As the generic pharmaceutical industry continues to grow and thrive, so does the need to conduct adequate, efficient bioequivalence studies. In recent years, there have been significant changes to the statistical models for evaluating bioequivalence. In addition, advances in the analytical technology used to detect drug and metabolite levels have made bioequivalence testing more complex. The second edition of Handbook of Bioequivalence Testing has been completely updated to include the most current information available, including new findings in drug delivery and dosage form design and revised worldwide regulatory requirements.
New topics include:
- A historical perspective on generic pharmaceuticals
- New guidelines governing submissions related to bioequivalency studies, along with therapeutic code classifications
- Models of noninferiority
- Biosimilarity of large molecule drugs
- Bioequivalence of complementary and alternate medicines
- Bioequivalence of biosimilar therapeutic proteins and monoclonal antibodies
- New FDA guidelines for bioanalytical method validation
- Outsourcing and monitoring of bioequivalence studies
The cost of generic drugs is rising much faster than in the past, partly because of the increased costs required for approval―including those for bioequivalence testing.
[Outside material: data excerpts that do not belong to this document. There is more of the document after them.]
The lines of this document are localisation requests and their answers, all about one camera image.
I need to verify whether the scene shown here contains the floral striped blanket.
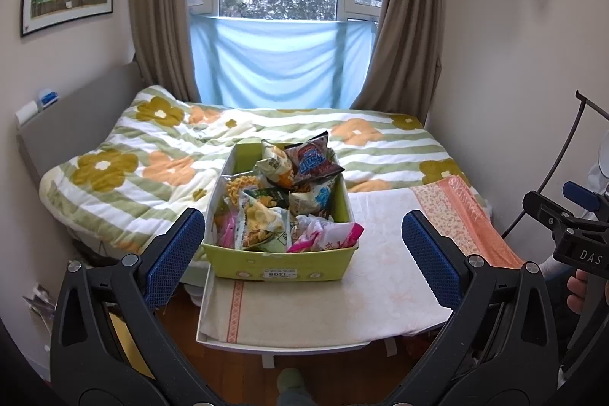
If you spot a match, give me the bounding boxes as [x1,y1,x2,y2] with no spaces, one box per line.
[39,85,472,245]

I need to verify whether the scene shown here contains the small white box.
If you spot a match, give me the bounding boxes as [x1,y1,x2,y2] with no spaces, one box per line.
[15,100,41,124]

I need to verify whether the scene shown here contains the peach floral towel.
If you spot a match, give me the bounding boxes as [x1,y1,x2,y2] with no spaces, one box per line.
[411,177,526,271]

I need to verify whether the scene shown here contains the person's right forearm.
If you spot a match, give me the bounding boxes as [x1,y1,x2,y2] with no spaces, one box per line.
[540,258,572,284]

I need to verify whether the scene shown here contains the brown curtain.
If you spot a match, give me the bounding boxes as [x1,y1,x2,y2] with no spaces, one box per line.
[128,0,224,102]
[352,0,445,128]

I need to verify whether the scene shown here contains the white round object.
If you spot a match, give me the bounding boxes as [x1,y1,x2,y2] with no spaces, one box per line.
[587,148,609,197]

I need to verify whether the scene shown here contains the person's right hand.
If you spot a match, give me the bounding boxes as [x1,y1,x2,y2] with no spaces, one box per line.
[568,268,591,316]

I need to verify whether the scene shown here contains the green snack packet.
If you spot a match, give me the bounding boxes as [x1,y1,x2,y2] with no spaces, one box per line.
[245,187,292,209]

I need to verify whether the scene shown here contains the grey bed headboard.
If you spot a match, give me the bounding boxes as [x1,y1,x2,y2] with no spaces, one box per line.
[16,62,143,183]

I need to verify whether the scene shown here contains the person's foot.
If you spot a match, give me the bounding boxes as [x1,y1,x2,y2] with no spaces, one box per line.
[277,367,310,406]

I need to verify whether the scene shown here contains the white table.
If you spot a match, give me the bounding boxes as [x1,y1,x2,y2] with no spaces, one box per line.
[196,330,398,371]

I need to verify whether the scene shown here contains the white blue-print snack bag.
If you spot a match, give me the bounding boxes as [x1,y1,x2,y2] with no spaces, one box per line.
[289,186,334,217]

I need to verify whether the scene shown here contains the yellow paper bag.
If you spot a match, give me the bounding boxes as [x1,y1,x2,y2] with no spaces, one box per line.
[108,311,149,373]

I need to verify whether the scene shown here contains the black curved rod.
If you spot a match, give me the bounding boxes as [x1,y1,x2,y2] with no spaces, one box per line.
[499,91,609,240]

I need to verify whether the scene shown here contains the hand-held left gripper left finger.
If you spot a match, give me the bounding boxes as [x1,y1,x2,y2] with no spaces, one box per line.
[50,207,220,406]

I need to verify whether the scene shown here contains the silver chips bag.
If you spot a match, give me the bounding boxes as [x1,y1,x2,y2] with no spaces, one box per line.
[256,143,297,189]

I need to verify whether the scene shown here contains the pile of mixed snacks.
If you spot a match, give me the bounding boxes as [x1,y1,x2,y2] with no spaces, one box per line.
[214,131,365,253]

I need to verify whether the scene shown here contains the green cardboard box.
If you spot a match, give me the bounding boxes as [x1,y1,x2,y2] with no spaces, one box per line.
[202,139,365,282]

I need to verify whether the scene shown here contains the dark blue snack bag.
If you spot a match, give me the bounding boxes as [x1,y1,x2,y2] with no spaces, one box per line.
[284,130,345,187]

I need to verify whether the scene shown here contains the light blue hanging cloth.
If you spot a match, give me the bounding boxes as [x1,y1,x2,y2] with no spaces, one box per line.
[189,16,376,109]

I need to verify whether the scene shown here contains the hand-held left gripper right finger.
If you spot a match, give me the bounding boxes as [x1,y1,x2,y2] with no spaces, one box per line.
[385,210,558,406]

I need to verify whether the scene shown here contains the scattered papers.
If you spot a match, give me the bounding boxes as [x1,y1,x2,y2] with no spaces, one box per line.
[24,285,58,321]

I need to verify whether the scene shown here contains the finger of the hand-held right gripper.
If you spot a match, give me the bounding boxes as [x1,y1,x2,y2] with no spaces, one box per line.
[564,181,609,221]
[522,191,572,238]
There is a dire need to re-examine the science behind this type of testing to reduce the burden of development costs―allowing companies to develop generic drugs faster and at a lower expense. The final chapter explores the future of bioequivalence testing and proposes radical changes in the process of biowaivers. It suggests how the cost of demonstrating bioequivalence can be reduced through intensive analytical investigation and proposes that regulatory agencies reduce the need for bioequivalence studies in humans. Backed by science and updated with the latest research, this book is destined to spark continued debate on the efficacy of the current bioequivalence testing paradigm.